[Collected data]

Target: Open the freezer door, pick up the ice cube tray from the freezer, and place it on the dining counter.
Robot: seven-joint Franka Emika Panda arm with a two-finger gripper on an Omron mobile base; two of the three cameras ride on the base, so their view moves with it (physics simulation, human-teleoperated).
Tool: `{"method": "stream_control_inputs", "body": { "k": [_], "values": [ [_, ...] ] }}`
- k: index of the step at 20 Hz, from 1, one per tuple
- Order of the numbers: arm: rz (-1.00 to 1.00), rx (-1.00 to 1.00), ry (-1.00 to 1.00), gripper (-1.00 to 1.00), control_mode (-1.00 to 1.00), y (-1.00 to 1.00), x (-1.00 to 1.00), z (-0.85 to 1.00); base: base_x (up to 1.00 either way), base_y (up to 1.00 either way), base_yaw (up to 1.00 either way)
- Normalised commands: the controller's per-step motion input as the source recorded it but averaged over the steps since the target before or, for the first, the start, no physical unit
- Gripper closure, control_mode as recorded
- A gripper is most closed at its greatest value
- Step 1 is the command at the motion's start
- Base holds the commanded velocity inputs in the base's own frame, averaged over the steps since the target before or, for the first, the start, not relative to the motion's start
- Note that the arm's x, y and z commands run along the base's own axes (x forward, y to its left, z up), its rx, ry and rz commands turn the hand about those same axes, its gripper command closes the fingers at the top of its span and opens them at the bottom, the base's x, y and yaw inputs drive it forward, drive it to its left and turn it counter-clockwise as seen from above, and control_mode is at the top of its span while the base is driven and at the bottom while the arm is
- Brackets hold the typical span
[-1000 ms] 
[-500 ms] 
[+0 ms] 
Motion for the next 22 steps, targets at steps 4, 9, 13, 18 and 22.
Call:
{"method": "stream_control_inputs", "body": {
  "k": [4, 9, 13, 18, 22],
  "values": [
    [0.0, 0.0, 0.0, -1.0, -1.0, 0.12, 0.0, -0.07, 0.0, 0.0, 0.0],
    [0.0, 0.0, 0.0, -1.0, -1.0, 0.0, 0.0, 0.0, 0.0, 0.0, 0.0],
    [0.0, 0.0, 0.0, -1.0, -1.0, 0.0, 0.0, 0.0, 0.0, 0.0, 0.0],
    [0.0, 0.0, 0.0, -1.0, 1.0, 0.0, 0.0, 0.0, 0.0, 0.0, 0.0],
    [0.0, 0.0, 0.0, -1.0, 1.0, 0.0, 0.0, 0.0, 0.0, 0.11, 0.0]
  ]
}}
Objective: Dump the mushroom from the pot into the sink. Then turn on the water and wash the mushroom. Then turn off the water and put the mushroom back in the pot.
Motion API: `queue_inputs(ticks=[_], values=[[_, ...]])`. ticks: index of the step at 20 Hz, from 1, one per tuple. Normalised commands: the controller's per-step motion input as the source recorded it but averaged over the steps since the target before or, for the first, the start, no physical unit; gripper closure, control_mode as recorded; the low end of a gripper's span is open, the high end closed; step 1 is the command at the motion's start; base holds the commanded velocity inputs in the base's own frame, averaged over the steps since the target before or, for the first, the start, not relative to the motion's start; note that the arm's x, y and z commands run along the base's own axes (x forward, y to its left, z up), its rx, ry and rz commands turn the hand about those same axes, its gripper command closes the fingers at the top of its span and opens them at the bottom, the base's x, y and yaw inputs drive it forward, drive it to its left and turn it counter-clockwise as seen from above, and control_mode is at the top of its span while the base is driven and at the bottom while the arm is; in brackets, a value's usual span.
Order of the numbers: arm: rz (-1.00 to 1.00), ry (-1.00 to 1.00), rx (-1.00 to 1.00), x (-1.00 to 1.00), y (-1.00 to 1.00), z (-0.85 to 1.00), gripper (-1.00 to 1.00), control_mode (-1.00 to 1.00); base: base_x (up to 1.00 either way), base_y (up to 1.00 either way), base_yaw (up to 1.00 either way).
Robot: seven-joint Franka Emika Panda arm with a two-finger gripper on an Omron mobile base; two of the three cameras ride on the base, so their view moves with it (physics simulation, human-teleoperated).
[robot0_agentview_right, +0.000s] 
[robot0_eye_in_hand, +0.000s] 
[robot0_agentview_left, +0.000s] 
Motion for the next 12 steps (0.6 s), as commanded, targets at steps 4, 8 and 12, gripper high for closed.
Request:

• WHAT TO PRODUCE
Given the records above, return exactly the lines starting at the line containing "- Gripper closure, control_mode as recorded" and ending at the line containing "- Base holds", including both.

• TASK RESULT
- Gripper closure, control_mode as recorded
- A gripper is most closed at its greatest value
- Step 1 is the command at the motion's start
- Base holds the commanded velocity inputs in the base's own frame, averaged over the steps since the target before or, for the first, the start, not relative to the motion's start

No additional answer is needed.